2011 - The Year We Take Back Congress and Make Obama's Life Hell!

Wednesday, October 08, 2008

Nearly Everyone Reads the Philadelphia Bulletin,...

Tough times for Philadelphia's leftists rags? Hopefully a boycott of The Paper That Shall Not Be Named is playing a part in this:




New York - The owners of Philadelphia's two major daily newspapers missed an interest payment once again as they seek a new agreement with lenders to account for the continuing decline they expect in advertising revenue.

The latest move appears aimed at forcing lenders to renegotiate, something many have been doing with newspaper companies as the worsening economy puts additional pressure on an advertising market that - long before the current downturn began - already was suffering from a migration of readers and ad dollars to the Internet.

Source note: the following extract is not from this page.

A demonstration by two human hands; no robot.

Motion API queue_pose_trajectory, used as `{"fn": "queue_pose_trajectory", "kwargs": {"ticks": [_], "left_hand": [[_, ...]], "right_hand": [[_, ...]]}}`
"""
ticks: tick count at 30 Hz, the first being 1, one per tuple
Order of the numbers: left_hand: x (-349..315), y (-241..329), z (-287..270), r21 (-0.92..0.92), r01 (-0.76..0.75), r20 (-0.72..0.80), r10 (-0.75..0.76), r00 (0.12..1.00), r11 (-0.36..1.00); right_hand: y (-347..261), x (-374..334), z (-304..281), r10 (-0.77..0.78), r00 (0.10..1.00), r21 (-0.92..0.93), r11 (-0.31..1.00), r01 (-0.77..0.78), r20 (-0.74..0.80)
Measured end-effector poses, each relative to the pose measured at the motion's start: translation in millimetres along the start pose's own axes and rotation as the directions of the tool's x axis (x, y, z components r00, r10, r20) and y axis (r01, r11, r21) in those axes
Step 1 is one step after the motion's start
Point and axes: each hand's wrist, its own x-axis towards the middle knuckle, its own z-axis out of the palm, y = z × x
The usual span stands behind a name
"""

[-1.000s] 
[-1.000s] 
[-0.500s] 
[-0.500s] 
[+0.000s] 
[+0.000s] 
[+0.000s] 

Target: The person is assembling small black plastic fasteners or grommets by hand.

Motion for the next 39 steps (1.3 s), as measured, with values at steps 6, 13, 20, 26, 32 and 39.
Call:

Philadelphia Media Holdings LLC, which owns The Philadelphia Inquirer and the Philadelphia XXXXX XXXX, said it had enough cash on hand to make its Oct. 1 payment, but was awaiting completion of the renegotiations to release the money.

Although the company made a reference to "the chaos, volatility and uncertainty in today's financial and credit markets" of recent weeks, the newspapers' troubles began long before that.The company first missed a payment in June, and in August it proposed restructuring its lending agreements to help it weather the drop in advertising revenue.

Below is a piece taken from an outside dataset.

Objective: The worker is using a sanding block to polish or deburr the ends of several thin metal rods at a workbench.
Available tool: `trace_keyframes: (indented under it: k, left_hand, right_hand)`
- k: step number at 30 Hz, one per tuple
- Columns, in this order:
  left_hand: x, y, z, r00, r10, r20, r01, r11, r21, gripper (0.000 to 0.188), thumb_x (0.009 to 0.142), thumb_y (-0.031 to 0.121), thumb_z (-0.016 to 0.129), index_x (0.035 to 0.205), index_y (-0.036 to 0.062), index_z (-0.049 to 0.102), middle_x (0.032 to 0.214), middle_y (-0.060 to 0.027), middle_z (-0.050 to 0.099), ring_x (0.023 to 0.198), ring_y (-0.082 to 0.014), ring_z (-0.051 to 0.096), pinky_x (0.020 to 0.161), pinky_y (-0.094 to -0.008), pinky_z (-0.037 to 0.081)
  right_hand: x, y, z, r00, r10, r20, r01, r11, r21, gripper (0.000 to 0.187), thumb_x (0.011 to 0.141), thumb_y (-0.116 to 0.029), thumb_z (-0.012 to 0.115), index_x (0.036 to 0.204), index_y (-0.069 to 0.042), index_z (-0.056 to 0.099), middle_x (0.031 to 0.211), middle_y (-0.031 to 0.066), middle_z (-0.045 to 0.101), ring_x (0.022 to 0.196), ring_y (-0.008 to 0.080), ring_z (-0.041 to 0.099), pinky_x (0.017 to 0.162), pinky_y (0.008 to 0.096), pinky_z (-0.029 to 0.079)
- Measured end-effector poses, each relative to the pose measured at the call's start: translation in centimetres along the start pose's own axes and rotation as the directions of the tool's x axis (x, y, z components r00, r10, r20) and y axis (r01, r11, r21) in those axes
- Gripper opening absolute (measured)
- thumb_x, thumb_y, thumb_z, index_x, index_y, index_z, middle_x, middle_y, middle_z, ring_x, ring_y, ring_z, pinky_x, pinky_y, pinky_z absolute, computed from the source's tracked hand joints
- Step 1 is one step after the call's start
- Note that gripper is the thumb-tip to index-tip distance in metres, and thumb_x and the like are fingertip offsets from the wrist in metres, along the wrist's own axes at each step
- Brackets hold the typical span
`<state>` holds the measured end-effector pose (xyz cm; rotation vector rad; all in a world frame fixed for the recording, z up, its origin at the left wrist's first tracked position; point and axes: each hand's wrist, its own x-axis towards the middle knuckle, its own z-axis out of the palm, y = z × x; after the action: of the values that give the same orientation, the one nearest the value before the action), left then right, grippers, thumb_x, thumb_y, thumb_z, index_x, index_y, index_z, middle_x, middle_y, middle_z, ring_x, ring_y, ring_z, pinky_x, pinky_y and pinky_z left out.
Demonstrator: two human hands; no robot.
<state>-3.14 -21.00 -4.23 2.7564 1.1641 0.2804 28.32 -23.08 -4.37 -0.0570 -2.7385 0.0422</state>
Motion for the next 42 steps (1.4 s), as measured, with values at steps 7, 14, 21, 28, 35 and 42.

Philadelphia Media's missed payment of an unspecified amount, disclosed in a statement Friday, follows a decision by the Star Tribune of Minneapolis to skip a $9 million quarterly debt payment to save cash as it, too, tries to restructure its debt.

In both cases, the owners took on debt to buy the papers from McClatchy Co., which itself restructured its lending agreements last month. A group of investors led by former advertising executive Brian Tierney bought the two Philadelphia papers for $562 million in June 2006; Avista Capital Partners acquired the Star Tribune for $530 million in March 2007.

"Both of those went to companies that bought what they thought were undervalued properties at a low time in the market and found out they had bought too early," Ken Doctor, a media analyst with Outsell Inc., said Monday. He said advertising revenue has declined faster than anticipated all year.

AP


©The Evening Bulletin 2008

The TrekMedic lets loose some schadenfreude:

Brian, you had a chance to re-make the Inky into a force for good, but you've let the unions and losers like Chris "I Hate America" Satullo run the paper into the ground.